> [Task goal] This calls for a word-for-word copy of all the data, with each picture removed.

(Items listed in a dataset)
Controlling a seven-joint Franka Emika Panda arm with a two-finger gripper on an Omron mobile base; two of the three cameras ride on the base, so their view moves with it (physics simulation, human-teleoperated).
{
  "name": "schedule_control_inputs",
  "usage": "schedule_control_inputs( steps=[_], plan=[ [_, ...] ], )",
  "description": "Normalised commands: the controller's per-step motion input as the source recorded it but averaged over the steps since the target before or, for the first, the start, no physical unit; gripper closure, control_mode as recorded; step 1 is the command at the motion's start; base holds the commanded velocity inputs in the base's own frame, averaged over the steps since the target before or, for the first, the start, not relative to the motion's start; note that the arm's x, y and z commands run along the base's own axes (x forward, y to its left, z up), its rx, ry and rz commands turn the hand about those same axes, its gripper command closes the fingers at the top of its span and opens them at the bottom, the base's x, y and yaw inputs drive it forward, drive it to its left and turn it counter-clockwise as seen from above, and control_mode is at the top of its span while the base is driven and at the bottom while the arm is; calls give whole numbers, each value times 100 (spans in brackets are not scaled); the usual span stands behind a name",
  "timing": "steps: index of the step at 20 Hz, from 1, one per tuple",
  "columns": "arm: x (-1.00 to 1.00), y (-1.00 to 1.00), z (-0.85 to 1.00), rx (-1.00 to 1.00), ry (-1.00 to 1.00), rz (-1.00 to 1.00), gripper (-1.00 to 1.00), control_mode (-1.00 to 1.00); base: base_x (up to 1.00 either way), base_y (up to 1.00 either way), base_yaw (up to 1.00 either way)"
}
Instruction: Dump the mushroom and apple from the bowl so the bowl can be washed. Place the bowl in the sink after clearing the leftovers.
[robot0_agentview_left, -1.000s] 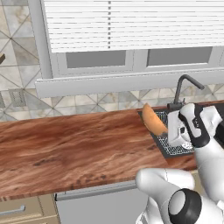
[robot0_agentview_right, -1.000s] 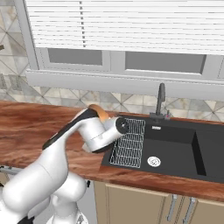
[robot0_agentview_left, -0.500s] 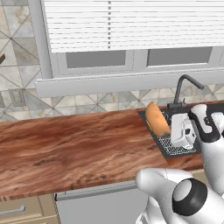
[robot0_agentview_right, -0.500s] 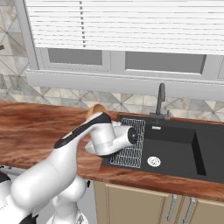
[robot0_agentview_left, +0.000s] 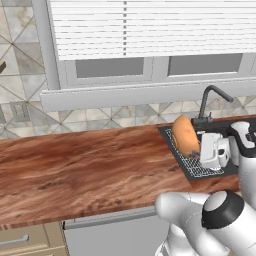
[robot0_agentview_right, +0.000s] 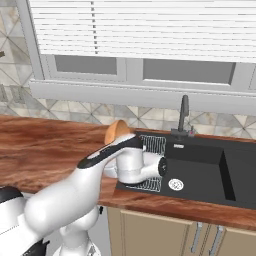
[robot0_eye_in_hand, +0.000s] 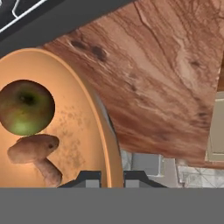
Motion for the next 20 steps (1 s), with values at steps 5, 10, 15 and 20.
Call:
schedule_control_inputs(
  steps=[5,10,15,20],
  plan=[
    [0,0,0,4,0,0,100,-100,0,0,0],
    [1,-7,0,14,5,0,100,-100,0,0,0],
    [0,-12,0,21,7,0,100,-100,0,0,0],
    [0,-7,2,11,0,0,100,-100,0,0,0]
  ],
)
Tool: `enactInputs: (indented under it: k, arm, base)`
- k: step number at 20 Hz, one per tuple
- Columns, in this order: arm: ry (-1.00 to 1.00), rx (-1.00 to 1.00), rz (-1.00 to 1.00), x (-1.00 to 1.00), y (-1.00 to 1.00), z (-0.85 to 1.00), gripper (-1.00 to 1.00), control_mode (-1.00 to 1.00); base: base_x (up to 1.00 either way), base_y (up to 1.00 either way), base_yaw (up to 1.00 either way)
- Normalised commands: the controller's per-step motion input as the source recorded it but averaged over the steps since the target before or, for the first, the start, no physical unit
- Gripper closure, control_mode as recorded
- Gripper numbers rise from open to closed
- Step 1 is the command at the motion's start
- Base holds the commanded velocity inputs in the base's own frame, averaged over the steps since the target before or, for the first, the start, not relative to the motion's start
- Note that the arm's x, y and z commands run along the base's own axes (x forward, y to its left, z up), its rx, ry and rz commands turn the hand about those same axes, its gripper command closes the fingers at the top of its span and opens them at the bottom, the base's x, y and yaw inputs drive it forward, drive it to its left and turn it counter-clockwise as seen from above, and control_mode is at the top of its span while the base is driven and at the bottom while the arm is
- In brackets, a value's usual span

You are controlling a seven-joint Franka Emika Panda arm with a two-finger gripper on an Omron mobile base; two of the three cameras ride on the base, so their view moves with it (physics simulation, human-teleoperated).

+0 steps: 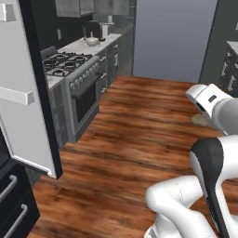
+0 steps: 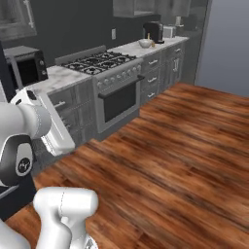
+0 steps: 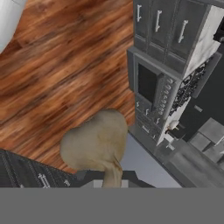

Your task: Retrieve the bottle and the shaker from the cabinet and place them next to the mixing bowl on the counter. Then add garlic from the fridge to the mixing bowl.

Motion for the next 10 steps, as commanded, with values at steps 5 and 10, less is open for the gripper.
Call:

> [Task solution]
Controlling a seven-joint Franka Emika Panda arm with a two-finger gripper on an Omron mobile base; two of the three cameras ride on the base, so their view moves with it (physics simulation, human-teleoperated).
{
  "name": "schedule_control_inputs",
  "usage": "schedule_control_inputs( steps=[_], plan=[ [_, ...] ], )",
  "description": "Normalised commands: the controller's per-step motion input as the source recorded it but averaged over the steps since the target before or, for the first, the start, no physical unit; gripper closure, control_mode as recorded; step 1 is the command at the motion's start; base holds the commanded velocity inputs in the base's own frame, averaged over the steps since the target before or, for the first, the start, not relative to the motion's start; note that the arm's x, y and z commands run along the base's own axes (x forward, y to its left, z up), its rx, ry and rz commands turn the hand about those same axes, its gripper command closes the fingers at the top of its span and opens them at the bottom, the base's x, y and yaw inputs drive it forward, drive it to its left and turn it counter-clockwise as seen from above, and control_mode is at the top of its span while the base is driven and at the bottom while the arm is; calls give whole numbers, each value times 100 (spans in brackets are not scaled); the usual span stands behind a name",
  "timing": "steps: index of the step at 20 Hz, from 1, one per tuple",
  "columns": "arm: x (-1.00 to 1.00), y (-1.00 to 1.00), z (-0.85 to 1.00), rx (-1.00 to 1.00), ry (-1.00 to 1.00), rz (-1.00 to 1.00), gripper (-1.00 to 1.00), control_mode (-1.00 to 1.00); base: base_x (up to 1.00 either way), base_y (up to 1.00 either way), base_yaw (up to 1.00 either way)"
}
Instruction: Dump the mushroom and apple from the bowl so the bowl can be washed. Place the bowl in the sink after clearing the leftovers.
[robot0_agentview_left, -1.000s] 
[robot0_agentview_right, -1.000s] 
[robot0_agentview_left, -0.500s] 
[robot0_agentview_right, -0.500s] 
[robot0_agentview_left, +0.000s] 
[robot0_agentview_right, +0.000s] 
[robot0_eye_in_hand, +0.000s] 
Motion for the next 20 steps (1 s), with values at steps 5, 10, 15 and 20.
Call:
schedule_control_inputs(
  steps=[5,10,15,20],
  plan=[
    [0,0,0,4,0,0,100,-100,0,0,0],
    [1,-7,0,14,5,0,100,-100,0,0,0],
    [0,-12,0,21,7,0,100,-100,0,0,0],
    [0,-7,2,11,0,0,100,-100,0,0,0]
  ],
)
Tool: `enactInputs: (indented under it: k, arm, base)`
- k: step number at 20 Hz, one per tuple
- Columns, in this order: arm: ry (-1.00 to 1.00), rx (-1.00 to 1.00), rz (-1.00 to 1.00), x (-1.00 to 1.00), y (-1.00 to 1.00), z (-0.85 to 1.00), gripper (-1.00 to 1.00), control_mode (-1.00 to 1.00); base: base_x (up to 1.00 either way), base_y (up to 1.00 either way), base_yaw (up to 1.00 either way)
- Normalised commands: the controller's per-step motion input as the source recorded it but averaged over the steps since the target before or, for the first, the start, no physical unit
- Gripper closure, control_mode as recorded
- Gripper numbers rise from open to closed
- Step 1 is the command at the motion's start
- Base holds the commanded velocity inputs in the base's own frame, averaged over the steps since the target before or, for the first, the start, not relative to the motion's start
- Note that the arm's x, y and z commands run along the base's own axes (x forward, y to its left, z up), its rx, ry and rz commands turn the hand about those same axes, its gripper command closes the fingers at the top of its span and opens them at the bottom, the base's x, y and yaw inputs drive it forward, drive it to its left and turn it counter-clockwise as seen from above, and control_mode is at the top of its span while the base is driven and at the bottom while the arm is
- In brackets, a value's usual span

You are controlling a seven-joint Franka Emika Panda arm with a two-finger gripper on an Omron mobile base; two of the three cameras ride on the base, so their view moves with it (physics simulation, human-teleoperated).

+0 steps: 
+0 steps: 
+0 steps: 

Your task: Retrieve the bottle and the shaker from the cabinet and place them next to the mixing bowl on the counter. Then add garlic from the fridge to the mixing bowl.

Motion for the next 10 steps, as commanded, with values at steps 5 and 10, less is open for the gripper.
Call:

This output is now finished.